WHAT IS EXPECTED — Work out how many lines of the listing below hold the word "stand", and give that number only.

INPUT DATA —
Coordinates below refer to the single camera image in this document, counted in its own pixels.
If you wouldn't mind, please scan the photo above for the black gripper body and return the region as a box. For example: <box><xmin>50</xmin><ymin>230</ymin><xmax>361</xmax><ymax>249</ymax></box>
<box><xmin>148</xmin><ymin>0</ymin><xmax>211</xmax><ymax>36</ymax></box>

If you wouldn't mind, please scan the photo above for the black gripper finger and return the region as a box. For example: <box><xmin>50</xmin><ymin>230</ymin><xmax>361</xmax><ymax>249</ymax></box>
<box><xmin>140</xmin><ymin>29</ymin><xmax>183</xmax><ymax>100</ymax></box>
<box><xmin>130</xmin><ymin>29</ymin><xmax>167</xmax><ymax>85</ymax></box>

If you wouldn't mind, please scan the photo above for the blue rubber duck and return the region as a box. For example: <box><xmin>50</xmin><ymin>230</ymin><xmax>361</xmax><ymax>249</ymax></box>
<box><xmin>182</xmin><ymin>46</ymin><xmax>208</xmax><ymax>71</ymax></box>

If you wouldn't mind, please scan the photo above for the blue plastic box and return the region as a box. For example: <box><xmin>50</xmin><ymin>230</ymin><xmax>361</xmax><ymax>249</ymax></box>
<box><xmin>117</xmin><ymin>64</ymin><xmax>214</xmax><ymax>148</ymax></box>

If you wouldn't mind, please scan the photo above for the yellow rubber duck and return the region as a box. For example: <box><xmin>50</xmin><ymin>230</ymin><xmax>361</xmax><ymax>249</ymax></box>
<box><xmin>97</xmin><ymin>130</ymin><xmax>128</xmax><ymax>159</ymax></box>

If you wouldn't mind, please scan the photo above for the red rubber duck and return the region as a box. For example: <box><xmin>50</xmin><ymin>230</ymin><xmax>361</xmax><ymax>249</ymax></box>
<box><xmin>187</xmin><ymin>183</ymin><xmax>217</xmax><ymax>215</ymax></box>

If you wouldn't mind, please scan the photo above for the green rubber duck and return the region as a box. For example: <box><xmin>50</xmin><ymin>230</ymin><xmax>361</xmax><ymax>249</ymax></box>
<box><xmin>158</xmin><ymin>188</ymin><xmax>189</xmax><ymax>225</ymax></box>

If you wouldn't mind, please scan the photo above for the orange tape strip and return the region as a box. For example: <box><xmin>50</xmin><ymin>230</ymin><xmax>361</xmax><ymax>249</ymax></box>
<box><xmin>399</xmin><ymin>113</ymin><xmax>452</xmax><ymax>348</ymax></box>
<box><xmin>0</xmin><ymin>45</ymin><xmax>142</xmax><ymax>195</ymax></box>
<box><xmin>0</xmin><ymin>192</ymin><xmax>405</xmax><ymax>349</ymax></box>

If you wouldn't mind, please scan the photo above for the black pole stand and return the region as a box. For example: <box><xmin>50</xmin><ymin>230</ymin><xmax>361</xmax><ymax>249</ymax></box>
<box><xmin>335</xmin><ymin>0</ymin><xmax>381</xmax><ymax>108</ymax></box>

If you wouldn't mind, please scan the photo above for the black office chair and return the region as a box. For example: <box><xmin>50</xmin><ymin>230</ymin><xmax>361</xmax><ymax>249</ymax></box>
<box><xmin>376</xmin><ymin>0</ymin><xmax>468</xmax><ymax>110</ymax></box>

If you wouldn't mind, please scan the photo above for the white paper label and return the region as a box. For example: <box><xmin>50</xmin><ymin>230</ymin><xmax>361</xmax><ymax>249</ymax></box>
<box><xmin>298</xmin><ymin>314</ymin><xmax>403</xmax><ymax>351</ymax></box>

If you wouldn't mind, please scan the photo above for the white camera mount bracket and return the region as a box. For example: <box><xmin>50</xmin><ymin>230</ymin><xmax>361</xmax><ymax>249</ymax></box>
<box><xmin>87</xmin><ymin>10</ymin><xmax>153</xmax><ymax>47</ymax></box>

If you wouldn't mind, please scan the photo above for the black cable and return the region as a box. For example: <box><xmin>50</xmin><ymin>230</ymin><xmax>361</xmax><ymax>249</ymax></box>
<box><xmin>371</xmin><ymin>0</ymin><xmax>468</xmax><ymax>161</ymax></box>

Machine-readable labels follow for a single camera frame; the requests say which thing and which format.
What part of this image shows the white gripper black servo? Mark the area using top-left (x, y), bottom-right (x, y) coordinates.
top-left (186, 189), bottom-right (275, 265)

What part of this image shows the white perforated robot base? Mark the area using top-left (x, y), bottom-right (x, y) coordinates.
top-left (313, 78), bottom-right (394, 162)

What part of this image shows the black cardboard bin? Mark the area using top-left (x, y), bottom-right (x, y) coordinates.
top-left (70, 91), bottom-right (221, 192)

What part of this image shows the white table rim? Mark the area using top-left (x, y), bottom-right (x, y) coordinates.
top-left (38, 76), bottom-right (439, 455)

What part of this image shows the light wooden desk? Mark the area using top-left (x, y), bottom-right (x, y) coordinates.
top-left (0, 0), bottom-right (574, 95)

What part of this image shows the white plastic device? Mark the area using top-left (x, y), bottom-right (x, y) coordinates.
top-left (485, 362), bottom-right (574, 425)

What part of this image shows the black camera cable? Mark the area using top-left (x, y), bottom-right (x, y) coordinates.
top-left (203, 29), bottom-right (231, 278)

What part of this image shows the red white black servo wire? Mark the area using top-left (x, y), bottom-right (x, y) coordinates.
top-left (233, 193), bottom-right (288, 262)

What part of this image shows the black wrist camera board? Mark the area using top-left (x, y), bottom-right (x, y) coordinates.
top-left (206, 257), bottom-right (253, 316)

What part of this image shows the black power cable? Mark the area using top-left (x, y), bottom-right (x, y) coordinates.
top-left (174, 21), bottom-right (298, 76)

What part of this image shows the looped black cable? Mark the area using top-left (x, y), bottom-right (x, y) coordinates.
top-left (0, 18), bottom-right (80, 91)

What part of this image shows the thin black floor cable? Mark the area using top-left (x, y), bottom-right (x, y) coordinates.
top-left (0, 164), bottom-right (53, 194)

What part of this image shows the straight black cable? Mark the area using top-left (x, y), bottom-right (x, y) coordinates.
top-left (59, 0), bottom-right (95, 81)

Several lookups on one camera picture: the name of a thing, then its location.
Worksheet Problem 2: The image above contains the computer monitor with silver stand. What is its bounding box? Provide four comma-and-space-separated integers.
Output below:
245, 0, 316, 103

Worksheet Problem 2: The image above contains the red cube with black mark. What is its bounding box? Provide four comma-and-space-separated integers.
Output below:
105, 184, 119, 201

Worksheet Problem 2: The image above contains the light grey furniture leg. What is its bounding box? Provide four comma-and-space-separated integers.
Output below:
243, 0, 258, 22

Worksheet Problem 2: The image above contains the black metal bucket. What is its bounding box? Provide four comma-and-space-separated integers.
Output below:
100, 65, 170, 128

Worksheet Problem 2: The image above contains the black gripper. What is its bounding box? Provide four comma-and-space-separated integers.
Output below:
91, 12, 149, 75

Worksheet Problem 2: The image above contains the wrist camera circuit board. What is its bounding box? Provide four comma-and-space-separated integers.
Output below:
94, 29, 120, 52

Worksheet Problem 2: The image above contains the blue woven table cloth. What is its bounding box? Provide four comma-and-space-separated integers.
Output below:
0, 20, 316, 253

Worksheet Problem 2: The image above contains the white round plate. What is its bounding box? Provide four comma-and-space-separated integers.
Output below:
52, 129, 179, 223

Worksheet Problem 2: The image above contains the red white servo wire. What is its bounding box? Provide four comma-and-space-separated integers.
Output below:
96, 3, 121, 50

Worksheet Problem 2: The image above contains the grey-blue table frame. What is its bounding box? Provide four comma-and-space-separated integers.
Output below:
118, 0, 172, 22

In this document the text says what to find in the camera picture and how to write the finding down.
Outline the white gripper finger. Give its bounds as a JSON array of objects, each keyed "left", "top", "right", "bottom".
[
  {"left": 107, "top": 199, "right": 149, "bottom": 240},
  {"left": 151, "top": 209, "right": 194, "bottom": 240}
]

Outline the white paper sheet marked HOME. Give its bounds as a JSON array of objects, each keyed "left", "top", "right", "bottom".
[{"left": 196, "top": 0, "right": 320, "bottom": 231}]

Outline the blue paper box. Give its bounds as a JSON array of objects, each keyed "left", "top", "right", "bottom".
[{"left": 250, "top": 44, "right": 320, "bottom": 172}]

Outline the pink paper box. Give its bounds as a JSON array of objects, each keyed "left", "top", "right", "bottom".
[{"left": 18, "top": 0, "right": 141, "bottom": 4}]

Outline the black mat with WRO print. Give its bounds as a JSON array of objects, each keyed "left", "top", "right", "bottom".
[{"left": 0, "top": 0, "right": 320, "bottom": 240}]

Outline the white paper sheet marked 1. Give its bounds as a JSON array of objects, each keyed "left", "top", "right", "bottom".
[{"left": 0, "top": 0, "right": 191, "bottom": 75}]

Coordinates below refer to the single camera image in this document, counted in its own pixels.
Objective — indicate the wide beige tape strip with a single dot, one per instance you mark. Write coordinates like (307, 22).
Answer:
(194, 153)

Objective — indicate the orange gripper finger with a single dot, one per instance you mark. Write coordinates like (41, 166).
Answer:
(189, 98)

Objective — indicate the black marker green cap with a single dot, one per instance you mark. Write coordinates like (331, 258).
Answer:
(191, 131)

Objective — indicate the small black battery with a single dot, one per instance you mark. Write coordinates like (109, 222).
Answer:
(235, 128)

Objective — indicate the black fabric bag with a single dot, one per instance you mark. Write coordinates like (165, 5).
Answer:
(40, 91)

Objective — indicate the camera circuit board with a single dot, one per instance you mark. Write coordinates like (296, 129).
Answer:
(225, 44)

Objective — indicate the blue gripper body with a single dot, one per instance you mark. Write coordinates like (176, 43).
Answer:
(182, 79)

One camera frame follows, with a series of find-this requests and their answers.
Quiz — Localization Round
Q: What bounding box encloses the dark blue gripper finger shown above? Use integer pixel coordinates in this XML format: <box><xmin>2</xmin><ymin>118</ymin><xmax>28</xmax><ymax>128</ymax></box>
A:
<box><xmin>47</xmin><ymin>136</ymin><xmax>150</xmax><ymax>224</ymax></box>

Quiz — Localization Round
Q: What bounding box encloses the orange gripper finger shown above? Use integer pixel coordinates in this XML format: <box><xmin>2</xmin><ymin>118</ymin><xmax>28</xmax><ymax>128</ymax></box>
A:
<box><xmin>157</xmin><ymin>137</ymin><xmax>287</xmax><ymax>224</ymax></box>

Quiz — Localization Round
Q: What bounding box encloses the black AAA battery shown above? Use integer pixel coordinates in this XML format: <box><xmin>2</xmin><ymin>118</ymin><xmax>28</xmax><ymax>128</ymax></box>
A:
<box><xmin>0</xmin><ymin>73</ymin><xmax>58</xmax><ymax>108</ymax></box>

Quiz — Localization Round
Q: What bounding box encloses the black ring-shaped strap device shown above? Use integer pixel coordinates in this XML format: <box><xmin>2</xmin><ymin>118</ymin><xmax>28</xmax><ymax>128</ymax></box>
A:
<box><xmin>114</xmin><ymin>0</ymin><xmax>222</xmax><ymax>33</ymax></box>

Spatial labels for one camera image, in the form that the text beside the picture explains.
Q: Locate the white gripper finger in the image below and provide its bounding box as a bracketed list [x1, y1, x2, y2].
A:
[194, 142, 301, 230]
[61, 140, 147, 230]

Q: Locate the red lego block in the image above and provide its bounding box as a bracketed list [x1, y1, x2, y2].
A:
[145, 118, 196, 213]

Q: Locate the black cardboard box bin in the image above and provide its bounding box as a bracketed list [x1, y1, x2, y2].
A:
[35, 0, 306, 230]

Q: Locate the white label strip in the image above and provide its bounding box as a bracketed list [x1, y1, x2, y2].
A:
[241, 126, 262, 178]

EXERCISE RESPONSE — 2